We have a 90%-confidence interval. I want to check if the following statements are correct.
If double the sample, the possibility that the value that we are looking for is out of the confidence interval is smaller.
The bigger the standard error, the smaller the confidence interval.
Since the confidence interval is $\left (\overline{x}- Z_{a/2}\cdot s_x, \overline{x}+ Z_{a/2}\cdot s_x\right )$, where $s_x$ is the standard error, I think that the second statement is wrong and it should be that the bigger the standard error, the bigger the confidence interval. Is this correct?
What about the first statement?
The first is a bit tricky. It's hard to figure out what the probability that the true value falls within the interval is, and notably this number is not $0.90$. The correct interpretation of the confidence level is that if we were to do this experiment $100$ times, at least $90$ of them would capture the true value.

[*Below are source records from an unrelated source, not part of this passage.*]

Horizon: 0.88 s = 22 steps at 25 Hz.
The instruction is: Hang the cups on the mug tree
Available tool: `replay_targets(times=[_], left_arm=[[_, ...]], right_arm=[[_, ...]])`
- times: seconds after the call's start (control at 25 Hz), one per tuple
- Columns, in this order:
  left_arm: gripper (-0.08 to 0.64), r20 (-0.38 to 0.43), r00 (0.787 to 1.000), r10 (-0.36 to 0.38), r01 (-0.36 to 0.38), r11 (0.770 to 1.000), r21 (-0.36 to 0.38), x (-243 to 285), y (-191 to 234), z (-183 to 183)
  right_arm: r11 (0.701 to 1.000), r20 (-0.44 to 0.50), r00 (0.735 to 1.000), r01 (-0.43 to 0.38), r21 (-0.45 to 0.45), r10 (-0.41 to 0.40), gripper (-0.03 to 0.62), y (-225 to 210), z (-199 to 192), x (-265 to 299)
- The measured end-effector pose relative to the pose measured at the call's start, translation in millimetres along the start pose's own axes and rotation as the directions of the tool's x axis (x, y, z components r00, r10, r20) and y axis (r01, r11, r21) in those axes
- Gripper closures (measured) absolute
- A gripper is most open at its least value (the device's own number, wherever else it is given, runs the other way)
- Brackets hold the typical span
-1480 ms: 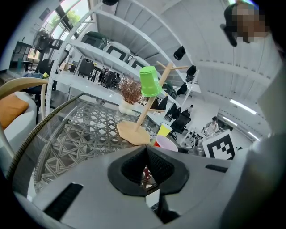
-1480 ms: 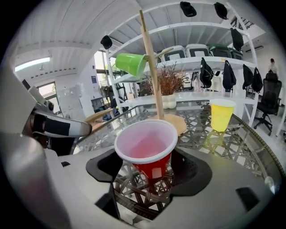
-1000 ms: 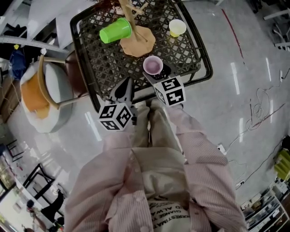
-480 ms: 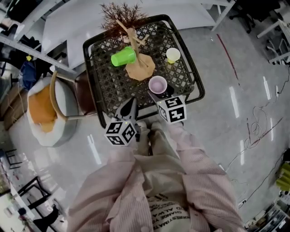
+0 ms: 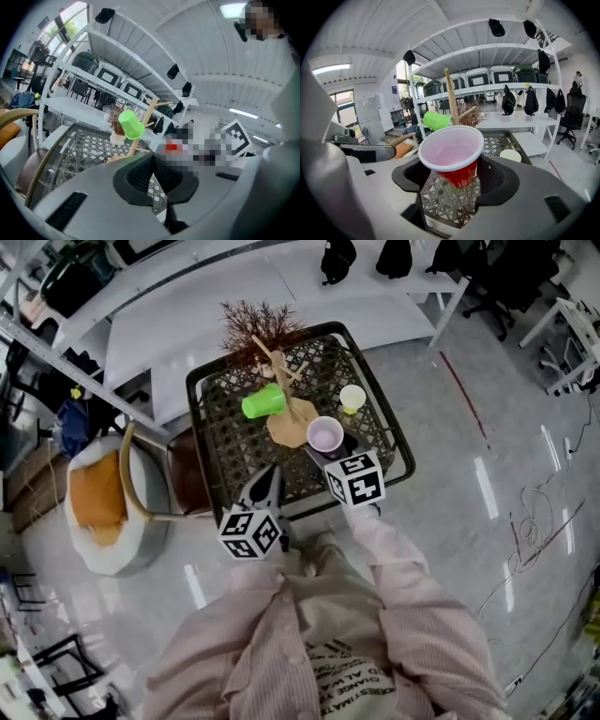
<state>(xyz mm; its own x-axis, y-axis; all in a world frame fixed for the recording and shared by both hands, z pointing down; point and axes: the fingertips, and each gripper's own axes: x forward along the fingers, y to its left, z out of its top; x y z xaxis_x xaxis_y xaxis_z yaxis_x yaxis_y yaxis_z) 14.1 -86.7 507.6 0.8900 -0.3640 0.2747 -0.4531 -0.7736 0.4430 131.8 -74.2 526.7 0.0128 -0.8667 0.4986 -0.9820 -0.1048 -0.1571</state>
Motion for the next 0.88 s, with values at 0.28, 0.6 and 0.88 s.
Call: replay_targets(times=[0.28,0.6,0.88], left_arm=[[0.561,0.015,0.998,-0.064,0.063,0.997,0.034,1.3,-1.4,25.2],[0.561,-0.017,0.984,-0.179,0.180,0.981,0.070,1.3,7.0,49.2],[0.561,-0.046,0.960,-0.277,0.280,0.956,0.086,4.2,8.8,59.6]], right_arm=[[0.999,0.029,0.999,0.027,0.017,-0.028,0.293,2.2,30.0,-6.2],[0.995,0.017,0.995,0.101,0.021,-0.101,0.293,9.2,59.6,-1.4],[0.980,-0.013,0.980,0.197,-0.015,-0.198,0.293,6.5,77.0,0.0]])
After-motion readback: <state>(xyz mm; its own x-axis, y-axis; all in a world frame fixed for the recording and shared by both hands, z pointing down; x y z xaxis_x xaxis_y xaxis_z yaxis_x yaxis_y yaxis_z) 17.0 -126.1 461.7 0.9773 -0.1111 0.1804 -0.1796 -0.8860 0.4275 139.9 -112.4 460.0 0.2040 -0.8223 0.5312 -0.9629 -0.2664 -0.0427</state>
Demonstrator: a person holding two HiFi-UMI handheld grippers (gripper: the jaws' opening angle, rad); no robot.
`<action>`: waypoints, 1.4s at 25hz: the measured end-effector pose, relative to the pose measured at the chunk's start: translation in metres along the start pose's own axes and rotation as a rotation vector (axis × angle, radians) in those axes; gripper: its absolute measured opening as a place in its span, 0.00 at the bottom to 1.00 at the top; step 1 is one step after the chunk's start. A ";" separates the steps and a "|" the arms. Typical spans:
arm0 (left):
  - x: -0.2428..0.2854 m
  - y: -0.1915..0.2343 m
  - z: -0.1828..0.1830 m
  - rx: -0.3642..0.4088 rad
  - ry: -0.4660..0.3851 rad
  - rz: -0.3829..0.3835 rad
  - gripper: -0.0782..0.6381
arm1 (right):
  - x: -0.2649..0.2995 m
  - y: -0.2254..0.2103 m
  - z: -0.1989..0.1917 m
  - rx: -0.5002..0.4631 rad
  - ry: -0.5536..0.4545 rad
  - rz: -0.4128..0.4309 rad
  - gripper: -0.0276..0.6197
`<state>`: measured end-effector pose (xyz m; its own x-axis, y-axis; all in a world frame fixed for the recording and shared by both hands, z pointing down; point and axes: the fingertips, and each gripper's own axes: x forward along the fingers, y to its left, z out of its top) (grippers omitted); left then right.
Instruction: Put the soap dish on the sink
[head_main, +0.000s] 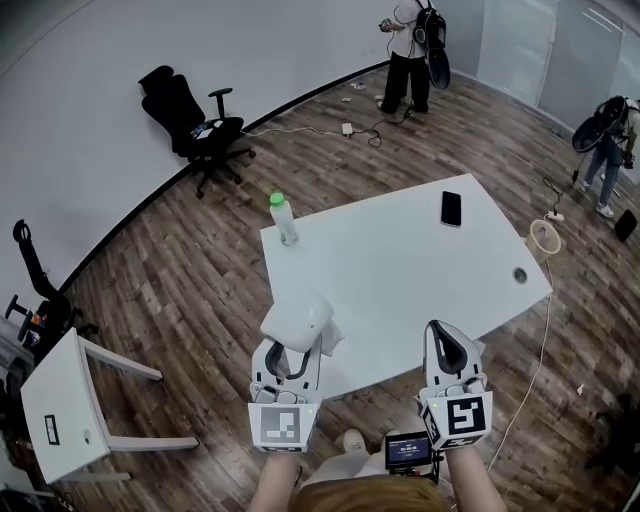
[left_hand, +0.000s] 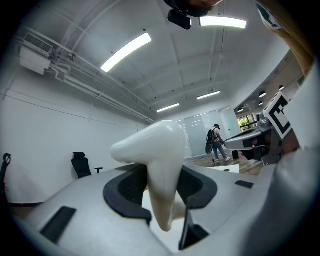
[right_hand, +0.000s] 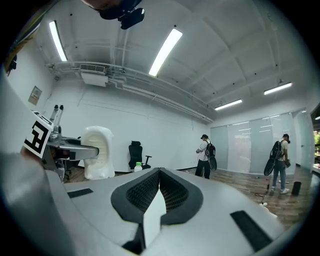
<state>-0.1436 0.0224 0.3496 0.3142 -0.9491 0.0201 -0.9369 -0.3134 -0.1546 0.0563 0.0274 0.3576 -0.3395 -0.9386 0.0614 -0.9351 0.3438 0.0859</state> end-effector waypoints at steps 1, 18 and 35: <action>0.002 0.001 -0.001 -0.004 0.002 -0.001 0.33 | 0.002 0.000 -0.001 0.002 0.001 0.001 0.06; 0.095 0.009 0.003 0.018 0.020 0.029 0.33 | 0.099 -0.035 0.011 0.028 -0.048 0.098 0.06; 0.148 0.007 0.007 0.002 0.038 0.077 0.33 | 0.141 -0.056 0.009 0.065 -0.072 0.249 0.06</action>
<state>-0.1027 -0.1196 0.3448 0.2349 -0.9709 0.0458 -0.9579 -0.2393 -0.1589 0.0600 -0.1242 0.3523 -0.5640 -0.8258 0.0020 -0.8257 0.5640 0.0128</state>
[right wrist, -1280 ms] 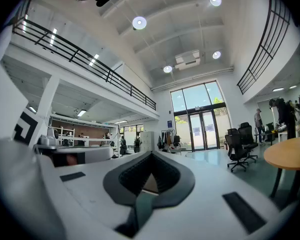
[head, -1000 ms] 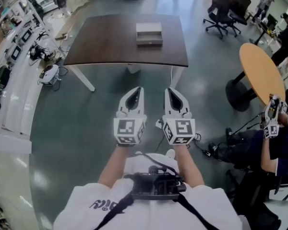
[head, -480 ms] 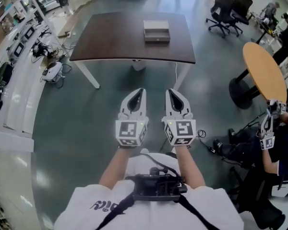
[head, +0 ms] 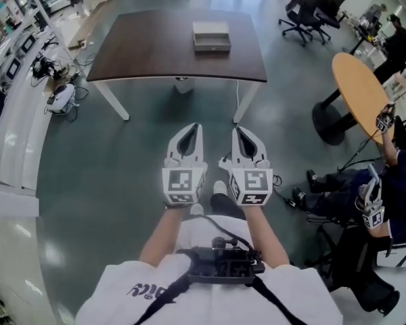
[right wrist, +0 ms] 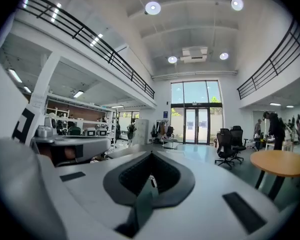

This is not the same thing as saying that the probability of this interval containing the true value is at least $0.90$. This is a subtle, but important, point.
Intervals that satisfy the statement "this interval has a $\geq 90$% chance of containing the correct value" are called Bayesian Confidence Intervals or Credible Intervals and are calculated differently. I'm not sure if the answer is in fact true or false (I'm leaning false in general, and true for "nicely behaved" distributions) but the main takeaway is that it's a bad question.
Discussion of this distinction with a worked out example can be found here.
The second statement is wrong for the reason you stated.